The first approach is much slower and returns the following error:

"Argument {{0.,0.},(...),<<263119>>}
at position 1 should be a "machine-size real number"


If the argument of fF is declared as _Real, shouldn't it work as well? I've tried to add {{enn,_Real}} as a declaration of subexpression in sumT, but it didn't change a thing.

Somehow, in the problem I try to tackle, I'd prefer to use the first approach (if it would work:-).

While I'm not sure why the error you see is generated, you can fix your sumT function by taking the fF call out of the Map form:

sumT = Compile[
{{tab, _Real, 2}},
Total[fF /@ Map[enn[#[[1]], #[[2]]] &, tab]],
CompilationTarget -> "C"];


This worked fine for me in version 10.1 of Mathematica:

sumT[tab] // AbsoluteTiming
(* ==> {0.000667, 2112.49} *)


This said, you can get nearly identical performance (at least in my own tests) without using compilation at all, assuming you rewrite your code to use listable functions instead of Map:

sumT2[tab_] := With[
{tr = Transpose@tab},
Total[1.0 / (1.0 + Exp[500.0 * Cos[tr[[1]]]*Cos[tr[[2]]]])]];

Mean[Table[AbsoluteTiming[#[tab]][[1]], {1000}]]& /@ {sumT, sumT2}
(* ==> {0.000470342, 0.000475503} *)

• Thanks, I'll try to adjust my code the way you've suggested. Commented May 5, 2015 at 8:30

It happens because Compile cannot infer the types returned by the subsidiary functions enn and fF. In the second approach, you partially solved this by specifying it manually for enn. In principle you could have done that in the first approach as well if you had specified it for fF too, but in practice getting the type inference to work out correctly is not always easy, and this seems to be one of those cases. However, it is not a good option anyway, because it results in a call out of compiled code, which comes with a significant performance penalty.

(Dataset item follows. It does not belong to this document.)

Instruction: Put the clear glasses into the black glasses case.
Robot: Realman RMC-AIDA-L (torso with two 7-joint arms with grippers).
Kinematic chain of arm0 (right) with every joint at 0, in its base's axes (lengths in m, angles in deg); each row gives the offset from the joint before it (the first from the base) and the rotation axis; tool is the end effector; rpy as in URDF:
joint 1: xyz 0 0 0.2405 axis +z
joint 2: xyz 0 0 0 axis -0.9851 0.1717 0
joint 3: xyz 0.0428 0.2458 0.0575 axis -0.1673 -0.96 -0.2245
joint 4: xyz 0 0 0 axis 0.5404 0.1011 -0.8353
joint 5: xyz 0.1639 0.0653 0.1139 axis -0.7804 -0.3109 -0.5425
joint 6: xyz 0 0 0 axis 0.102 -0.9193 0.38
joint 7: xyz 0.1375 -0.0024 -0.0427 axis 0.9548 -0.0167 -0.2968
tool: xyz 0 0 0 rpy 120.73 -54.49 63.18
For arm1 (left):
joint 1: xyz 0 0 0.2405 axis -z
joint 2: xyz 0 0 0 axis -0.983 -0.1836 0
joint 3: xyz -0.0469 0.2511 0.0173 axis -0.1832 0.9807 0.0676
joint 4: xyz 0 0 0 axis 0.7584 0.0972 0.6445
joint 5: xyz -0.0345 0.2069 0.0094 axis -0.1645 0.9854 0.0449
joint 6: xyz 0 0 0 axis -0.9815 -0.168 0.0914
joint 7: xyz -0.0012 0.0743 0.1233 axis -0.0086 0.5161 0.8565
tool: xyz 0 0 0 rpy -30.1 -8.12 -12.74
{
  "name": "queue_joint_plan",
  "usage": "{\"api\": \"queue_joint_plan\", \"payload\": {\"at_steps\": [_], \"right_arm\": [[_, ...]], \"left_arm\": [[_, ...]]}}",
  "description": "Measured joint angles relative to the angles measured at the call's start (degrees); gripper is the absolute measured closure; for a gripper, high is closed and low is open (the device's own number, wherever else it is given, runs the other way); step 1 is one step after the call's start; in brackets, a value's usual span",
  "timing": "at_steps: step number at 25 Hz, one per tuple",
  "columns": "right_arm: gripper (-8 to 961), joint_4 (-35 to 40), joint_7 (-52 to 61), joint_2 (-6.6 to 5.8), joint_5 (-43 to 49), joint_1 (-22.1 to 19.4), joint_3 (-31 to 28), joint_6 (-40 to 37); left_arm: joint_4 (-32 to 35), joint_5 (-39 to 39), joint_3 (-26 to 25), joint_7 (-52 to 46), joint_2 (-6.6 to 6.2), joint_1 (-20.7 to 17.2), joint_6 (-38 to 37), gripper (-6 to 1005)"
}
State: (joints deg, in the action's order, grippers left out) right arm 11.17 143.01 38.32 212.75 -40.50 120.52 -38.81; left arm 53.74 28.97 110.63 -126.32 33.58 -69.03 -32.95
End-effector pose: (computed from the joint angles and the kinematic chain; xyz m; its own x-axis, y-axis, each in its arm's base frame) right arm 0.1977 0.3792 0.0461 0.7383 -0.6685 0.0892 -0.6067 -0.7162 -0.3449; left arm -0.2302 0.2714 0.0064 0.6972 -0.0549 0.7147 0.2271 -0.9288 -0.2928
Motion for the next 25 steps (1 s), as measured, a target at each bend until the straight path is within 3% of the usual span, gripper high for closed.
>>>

Actually, both of your approaches are slightly wrong in this respect. You can correct both problems by giving the option CompilationOptions -> "InlineExternalDefinitions" -> True. This way, Compile is able to determine the return types from the code.

I use your given initial parameters, except that lL should be 512, not 64, in order to give the same results as you show in the question.

Approach 1:

fF = Compile[{{En, _Real}}, 1./(1. + Exp[500. En])];

sumT = Compile[{{tab, _Real, 2}},
Total[Map[fF[enn[#[[1]], #[[2]]]] &, tab, 1]],
CompilationOptions -> "InlineExternalDefinitions" -> True
];

sumT[tab] // Timing
(* -> {0.093750, 131584.} (with no messages) *)


Approach 2:

ffd = Compile[{{kx, _Real}, {ky, _Real}},
1./(1. + Exp[500. enn[kx, ky]]),
CompilationOptions -> "InlineExternalDefinitions" -> True
];

sumt = Compile[{{tab, _Real, 2}},
Total[Map[ffd[#[[1]], #[[2]]] &, tab]],
CompilationOptions -> {
"InlineExternalDefinitions" -> True,
"InlineCompiledFunctions" -> True
}
];

sumt[tab] // AbsoluteTiming
(* {0.093750, 131584.} (with no messages) *)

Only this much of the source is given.